Umudun bir biçimde bambaşka bir şekilde o karanlığın sis perdesi ardına rehin edildiği Kürd sorununa ne denebilir peki? Bu toprak parçasında yaşamaları rastlantısal kılınmış o Hristiyanların ötesinde bir de buralı sayılan, gel gelelim her defasında haklarından biraz daha, biraz daha denilerek törpülenen, eksik kılınan o Kürd halkının yaşadıkları mesela biraz da olsa bir şeyleri aksettirir mi? Sınırlandırmalar, hak gasplarının yanında tacizler ve tehcirler, bir dolu yıkım, aralıksız şiddetle birlikte var edilmiş ayrımcılığın ortasında kalakalan bir halkın durumu da mı bir şeyleri aksettirmez. Kırk küsur yıllık bir yapının varlığını öne sürüp, duraksamak nedir bilmeden şiddeti besleyip büyüten kendileri olmasına rağmen inatla ötekileştirici, yaftalayıcı, hakir gören ve sonlandırmaktan gayrı hiçbir amacı var etmeyen benimsemeyen Türklük ile hangi sorun ne zaman çözülebilir ki sahiden? Yıldırı / terörü imal edip, aşağı yukarı bir asırdır birbirinden beter eylemlerle ol yarayı kanatmayı sürdüren, bununla birlikte biz etle tırnak gibiyiz bahsini zikredebilen bir yapımın sunacağı şeyde umut söz konusu edilebilir mi? Bitmiyor, tükenmiyor dediğimiz o nefretin sınırlarında hayata hiç ama hiçbir kimselere sahiden ihtimal var mıdır, düşünür müydünüz?

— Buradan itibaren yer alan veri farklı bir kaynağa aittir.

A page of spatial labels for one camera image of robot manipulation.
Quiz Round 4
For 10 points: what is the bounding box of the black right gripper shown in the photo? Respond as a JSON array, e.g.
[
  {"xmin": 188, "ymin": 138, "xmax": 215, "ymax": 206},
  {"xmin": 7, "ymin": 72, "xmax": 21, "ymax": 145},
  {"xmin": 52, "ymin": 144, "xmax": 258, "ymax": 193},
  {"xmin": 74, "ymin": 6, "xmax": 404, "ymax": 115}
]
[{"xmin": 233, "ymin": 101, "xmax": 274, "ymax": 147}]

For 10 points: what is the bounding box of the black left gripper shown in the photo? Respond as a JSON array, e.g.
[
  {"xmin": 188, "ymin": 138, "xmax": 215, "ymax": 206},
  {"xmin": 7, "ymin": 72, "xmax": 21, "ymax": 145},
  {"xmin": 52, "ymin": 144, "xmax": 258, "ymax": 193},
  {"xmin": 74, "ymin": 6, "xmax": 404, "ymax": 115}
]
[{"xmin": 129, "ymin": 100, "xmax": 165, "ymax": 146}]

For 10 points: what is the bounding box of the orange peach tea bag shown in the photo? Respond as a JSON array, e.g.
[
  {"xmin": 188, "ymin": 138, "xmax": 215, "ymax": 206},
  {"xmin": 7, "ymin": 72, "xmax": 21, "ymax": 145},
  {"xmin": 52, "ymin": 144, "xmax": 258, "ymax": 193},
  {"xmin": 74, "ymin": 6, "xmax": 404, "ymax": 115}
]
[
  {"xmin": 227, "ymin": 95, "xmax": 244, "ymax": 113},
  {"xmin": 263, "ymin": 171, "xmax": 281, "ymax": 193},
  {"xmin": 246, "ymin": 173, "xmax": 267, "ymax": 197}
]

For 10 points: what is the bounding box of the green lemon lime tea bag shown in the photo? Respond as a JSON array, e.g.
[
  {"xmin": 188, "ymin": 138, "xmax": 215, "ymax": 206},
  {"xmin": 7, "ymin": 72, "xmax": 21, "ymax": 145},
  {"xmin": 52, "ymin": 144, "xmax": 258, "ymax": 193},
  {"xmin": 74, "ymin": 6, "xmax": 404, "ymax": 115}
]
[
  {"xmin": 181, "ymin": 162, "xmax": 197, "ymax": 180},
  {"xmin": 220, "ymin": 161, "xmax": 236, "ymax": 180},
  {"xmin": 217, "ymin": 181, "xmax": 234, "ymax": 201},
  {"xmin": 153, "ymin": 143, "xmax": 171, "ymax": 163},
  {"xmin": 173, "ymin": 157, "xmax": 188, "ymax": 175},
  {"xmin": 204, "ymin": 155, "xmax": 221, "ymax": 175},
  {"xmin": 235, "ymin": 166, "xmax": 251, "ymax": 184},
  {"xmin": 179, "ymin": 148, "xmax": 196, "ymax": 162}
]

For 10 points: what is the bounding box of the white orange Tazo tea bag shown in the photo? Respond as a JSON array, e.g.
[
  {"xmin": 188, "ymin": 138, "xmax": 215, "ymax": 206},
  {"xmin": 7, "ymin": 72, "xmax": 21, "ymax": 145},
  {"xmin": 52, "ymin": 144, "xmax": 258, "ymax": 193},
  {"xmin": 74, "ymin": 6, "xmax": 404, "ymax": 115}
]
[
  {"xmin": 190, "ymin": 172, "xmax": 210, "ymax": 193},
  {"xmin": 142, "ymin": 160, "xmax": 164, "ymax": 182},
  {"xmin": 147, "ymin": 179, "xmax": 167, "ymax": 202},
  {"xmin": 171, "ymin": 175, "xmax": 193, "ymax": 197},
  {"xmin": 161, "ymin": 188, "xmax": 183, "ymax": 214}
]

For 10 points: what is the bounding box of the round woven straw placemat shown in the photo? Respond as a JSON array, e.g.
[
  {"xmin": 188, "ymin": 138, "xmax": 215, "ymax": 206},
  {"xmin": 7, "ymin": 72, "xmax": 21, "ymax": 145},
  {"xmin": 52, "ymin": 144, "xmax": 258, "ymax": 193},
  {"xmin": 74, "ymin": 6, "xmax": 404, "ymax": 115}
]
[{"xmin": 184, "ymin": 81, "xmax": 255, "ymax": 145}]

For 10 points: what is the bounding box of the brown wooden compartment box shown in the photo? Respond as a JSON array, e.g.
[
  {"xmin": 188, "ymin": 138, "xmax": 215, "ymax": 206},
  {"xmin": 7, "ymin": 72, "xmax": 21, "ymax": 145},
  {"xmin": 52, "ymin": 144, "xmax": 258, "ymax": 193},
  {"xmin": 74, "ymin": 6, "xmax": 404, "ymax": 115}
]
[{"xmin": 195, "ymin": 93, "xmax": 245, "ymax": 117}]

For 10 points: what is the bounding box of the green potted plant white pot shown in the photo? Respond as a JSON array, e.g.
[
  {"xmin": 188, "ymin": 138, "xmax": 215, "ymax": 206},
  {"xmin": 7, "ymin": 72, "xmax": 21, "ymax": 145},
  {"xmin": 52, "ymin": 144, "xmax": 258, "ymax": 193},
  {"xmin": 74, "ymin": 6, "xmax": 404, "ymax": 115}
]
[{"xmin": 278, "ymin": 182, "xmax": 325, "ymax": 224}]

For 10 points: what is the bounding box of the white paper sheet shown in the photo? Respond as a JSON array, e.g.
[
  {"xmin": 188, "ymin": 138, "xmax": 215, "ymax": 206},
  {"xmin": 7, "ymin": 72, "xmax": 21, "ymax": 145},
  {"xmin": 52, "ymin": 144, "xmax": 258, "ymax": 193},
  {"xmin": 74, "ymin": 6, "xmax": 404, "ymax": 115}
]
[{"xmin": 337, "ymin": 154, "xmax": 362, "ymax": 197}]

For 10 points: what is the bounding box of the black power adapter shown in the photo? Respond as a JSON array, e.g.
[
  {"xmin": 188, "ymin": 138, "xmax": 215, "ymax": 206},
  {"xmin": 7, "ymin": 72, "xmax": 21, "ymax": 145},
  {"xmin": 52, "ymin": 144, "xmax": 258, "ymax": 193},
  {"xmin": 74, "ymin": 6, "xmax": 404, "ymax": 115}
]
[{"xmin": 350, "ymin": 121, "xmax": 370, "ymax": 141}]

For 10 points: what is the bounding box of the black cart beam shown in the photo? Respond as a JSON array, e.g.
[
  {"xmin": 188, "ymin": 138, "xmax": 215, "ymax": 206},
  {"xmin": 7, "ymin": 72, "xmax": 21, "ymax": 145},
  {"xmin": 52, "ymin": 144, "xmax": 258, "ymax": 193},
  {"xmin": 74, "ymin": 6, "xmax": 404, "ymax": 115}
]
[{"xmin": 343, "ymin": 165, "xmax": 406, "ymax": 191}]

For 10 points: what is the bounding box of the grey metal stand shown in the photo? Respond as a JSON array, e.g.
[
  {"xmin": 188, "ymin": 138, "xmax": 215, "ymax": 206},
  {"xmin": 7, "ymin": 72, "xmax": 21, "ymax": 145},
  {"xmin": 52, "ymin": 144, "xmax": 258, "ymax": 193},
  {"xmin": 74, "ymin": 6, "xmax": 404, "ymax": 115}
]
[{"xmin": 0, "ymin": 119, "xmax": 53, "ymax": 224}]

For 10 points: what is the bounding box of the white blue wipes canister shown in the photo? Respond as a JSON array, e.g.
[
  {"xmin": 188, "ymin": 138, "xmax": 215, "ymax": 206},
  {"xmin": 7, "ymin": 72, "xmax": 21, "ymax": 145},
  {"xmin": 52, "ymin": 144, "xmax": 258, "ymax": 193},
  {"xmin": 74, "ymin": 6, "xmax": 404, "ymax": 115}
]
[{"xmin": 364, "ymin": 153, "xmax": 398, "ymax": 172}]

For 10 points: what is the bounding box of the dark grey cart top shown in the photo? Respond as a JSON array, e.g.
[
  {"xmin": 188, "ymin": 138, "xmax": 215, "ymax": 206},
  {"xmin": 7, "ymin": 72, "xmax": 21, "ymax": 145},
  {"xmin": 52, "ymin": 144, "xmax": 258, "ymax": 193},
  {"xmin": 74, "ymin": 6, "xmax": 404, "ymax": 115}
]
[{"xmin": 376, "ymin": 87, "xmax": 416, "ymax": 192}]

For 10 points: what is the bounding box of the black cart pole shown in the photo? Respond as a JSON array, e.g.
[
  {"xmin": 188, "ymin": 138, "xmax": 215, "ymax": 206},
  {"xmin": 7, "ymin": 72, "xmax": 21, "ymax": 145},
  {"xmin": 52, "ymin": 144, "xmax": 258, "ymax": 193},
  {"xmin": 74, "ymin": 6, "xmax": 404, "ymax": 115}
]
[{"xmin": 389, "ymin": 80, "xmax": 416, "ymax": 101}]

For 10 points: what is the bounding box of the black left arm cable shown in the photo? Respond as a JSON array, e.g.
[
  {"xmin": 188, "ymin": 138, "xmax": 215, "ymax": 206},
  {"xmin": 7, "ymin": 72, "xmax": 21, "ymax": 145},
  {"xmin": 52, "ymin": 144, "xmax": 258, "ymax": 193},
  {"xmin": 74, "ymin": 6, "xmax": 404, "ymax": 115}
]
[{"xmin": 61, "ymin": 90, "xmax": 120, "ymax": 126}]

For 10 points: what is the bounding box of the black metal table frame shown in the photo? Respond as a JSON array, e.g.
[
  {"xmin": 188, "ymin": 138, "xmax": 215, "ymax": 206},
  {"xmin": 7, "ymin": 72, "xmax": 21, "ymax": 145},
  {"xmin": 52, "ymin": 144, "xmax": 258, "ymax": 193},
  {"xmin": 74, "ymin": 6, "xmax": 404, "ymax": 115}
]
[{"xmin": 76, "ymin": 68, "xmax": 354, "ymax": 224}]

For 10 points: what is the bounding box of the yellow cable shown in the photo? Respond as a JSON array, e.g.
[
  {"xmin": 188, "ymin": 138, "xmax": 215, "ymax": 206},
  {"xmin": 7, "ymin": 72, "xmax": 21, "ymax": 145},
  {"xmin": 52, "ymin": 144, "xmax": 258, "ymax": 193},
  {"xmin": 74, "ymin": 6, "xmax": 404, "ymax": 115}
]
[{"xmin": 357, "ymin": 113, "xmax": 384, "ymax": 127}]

Mezopotamya Ajansından Emrullah Acar’ın haberini aktaralım: “Türkiye'nin Kuzey ve Doğu Suriye'ye yönelik saldırılarla savaş suçu işlediğini belirten Berîtan Sarya, “Egemen devletlerin ajandasında da Özerk Yönetimi güçten düşürmek ve kendilerine bağımlı hale getirmek var" dedi.
İçişleri Bakanlığı yerleşkesinde yer alan Emniyet Genel Müdürlüğü’ne dönük 1 Ekim'de gerçekleştirilen saldırının ardından Kuzey ve Doğu Suriye’yi hedef alan Türkiye’nin saldırıları devam ediyor. Dışişleri Bakanı Hakan Fidan’ın konuya dair 4 Ekim’de yaptığı açıklama sonrası başlayan saldırılarda fabrika, hastane, okul, baraj, su, elektrik ve petrol istasyonu ile rafinesi gibi birçok tesis, üst ve altyapı dahil en az 110 bölge insansız hava araçları ve savaş uçaklarıyla bombalandı. Saldırılar sonucunda ise 2 milyon insan, hastanesiz, susuz, elektriksiz ve doğalgazsız kaldı. Rojava’ya dönük 4 gündür aralıksız süren saldırıların yanı sıra Mexmur Mülteci Kampı'nda bulunan bir camiinin dün bombalanması sonucu da bir anne ve 2 çocuğu yaralandı. Gazeteci Berîtan Sarya, yakından takip ettiği gelişmeleri değerlendirdi.
‘Savaş Suçu İşleniyor’
Kuzey ve Doğu Suriye’ye dönük saldırıların uzun yıllardır sürdüğünü belirten Sarya, Ankara saldırısının artan saldırılara “bahane” yapıldığını söyledi. Saldırıyı gerçekleştirenlerin Kuzey ve Doğu Suriye’den geldiği iddiasının Demokratik Suriye Güçleri (QSD) ve HPG tarafından yalanlandığının altını çizen Sarya, “Bizler biliyoruz ki bu eylem olmasaydı da Kuzey ve Doğu Suriye’ye dönük saldırı planları vardı. Zaten saldırılar oluyordu. Ancak şimdi daha kapsamlı yürüyor” dedi. Saldırılarla sivil yaşam alanlarının hedef alındığına dikkat çeken Sarya, doğrudan altyapının hedef alınmasının savaş suçu olduğunu söyledi.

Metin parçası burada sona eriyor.